> DIRECTIONS: The response must contain every line of the records that follow, duplicated exactly.

> Excerpts from a dataset:
+ + + +

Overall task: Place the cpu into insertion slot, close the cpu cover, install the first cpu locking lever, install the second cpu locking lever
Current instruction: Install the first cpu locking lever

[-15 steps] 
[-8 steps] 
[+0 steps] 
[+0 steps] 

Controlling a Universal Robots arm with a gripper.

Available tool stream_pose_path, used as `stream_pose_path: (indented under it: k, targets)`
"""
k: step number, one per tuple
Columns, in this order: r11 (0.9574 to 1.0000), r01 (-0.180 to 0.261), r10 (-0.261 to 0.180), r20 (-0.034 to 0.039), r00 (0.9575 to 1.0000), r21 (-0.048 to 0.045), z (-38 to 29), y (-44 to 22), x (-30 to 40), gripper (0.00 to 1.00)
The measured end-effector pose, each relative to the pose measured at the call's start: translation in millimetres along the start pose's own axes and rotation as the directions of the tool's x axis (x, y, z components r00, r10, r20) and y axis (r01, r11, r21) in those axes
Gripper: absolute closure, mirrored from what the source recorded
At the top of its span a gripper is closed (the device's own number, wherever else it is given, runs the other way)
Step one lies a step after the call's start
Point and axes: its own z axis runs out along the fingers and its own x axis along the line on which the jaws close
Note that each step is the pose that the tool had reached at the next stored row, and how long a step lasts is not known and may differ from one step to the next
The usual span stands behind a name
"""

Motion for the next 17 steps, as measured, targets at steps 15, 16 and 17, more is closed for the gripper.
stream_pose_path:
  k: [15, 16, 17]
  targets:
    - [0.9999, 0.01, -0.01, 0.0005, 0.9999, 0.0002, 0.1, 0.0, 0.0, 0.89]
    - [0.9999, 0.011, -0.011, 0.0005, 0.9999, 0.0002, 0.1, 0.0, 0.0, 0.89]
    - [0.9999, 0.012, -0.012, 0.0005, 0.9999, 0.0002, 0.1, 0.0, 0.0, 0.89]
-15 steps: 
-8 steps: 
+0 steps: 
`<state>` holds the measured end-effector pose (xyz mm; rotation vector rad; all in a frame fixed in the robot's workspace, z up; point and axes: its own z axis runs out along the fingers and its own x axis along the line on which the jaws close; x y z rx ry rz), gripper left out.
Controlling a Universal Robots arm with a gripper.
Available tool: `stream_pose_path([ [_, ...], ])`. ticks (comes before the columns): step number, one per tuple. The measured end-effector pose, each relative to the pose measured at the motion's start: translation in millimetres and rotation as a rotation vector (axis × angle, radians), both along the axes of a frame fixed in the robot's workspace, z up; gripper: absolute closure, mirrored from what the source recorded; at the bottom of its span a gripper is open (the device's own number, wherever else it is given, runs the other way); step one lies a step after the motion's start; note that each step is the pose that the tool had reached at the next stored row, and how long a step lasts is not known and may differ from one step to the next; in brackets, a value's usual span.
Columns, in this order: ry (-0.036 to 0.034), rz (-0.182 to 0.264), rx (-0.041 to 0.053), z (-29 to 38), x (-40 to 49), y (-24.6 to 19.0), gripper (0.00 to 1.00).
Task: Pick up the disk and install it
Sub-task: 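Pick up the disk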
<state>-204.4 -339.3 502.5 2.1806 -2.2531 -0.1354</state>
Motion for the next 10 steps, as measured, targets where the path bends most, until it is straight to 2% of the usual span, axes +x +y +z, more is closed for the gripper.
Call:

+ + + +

> FINISHED EXERCISE:
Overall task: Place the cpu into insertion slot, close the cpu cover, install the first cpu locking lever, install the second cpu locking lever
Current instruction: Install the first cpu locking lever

[-15 steps] 
[-8 steps] 
[+0 steps] 
[+0 steps] 

Controlling a Universal Robots arm with a gripper.

Available tool stream_pose_path, used as `stream_pose_path: (indented under it: k, targets)`
"""
k: step number, one per tuple
Columns, in this order: r11 (0.9574 to 1.0000), r01 (-0.180 to 0.261), r10 (-0.261 to 0.180), r20 (-0.034 to 0.039), r00 (0.9575 to 1.0000), r21 (-0.048 to 0.045), z (-38 to 29), y (-44 to 22), x (-30 to 40), gripper (0.00 to 1.00)
The measured end-effector pose, each relative to the pose measured at the call's start: translation in millimetres along the start pose's own axes and rotation as the directions of the tool's x axis (x, y, z components r00, r10, r20) and y axis (r01, r11, r21) in those axes
Gripper: absolute closure, mirrored from what the source recorded
At the top of its span a gripper is closed (the device's own number, wherever else it is given, runs the other way)
Step one lies a step after the call's start
Point and axes: its own z axis runs out along the fingers and its own x axis along the line on which the jaws close
Note that each step is the pose that the tool had reached at the next stored row, and how long a step lasts is not known and may differ from one step to the next
The usual span stands behind a name
"""

Motion for the next 17 steps, as measured, targets at steps 15, 16 and 17, more is closed for the gripper.
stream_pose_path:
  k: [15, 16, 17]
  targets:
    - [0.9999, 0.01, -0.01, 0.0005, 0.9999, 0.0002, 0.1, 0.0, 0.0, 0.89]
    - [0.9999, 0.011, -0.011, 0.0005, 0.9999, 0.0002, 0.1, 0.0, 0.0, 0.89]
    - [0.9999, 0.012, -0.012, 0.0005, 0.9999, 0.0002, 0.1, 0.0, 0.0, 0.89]
-15 steps: 
-8 steps: 
+0 steps: 
`<state>` holds the measured end-effector pose (xyz mm; rotation vector rad; all in a frame fixed in the robot's workspace, z up; point and axes: its own z axis runs out along the fingers and its own x axis along the line on which the jaws close; x y z rx ry rz), gripper left out.
Controlling a Universal Robots arm with a gripper.
Available tool: `stream_pose_path([ [_, ...], ])`. ticks (comes before the columns): step number, one per tuple. The measured end-effector pose, each relative to the pose measured at the motion's start: translation in millimetres and rotation as a rotation vector (axis × angle, radians), both along the axes of a frame fixed in the robot's workspace, z up; gripper: absolute closure, mirrored from what the source recorded; at the bottom of its span a gripper is open (the device's own number, wherever else it is given, runs the other way); step one lies a step after the motion's start; note that each step is the pose that the tool had reached at the next stored row, and how long a step lasts is not known and may differ from one step to the next; in brackets, a value's usual span.
Columns, in this order: ry (-0.036 to 0.034), rz (-0.182 to 0.264), rx (-0.041 to 0.053), z (-29 to 38), x (-40 to 49), y (-24.6 to 19.0), gripper (0.00 to 1.00).
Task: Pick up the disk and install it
Sub-task: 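Pick up the disk
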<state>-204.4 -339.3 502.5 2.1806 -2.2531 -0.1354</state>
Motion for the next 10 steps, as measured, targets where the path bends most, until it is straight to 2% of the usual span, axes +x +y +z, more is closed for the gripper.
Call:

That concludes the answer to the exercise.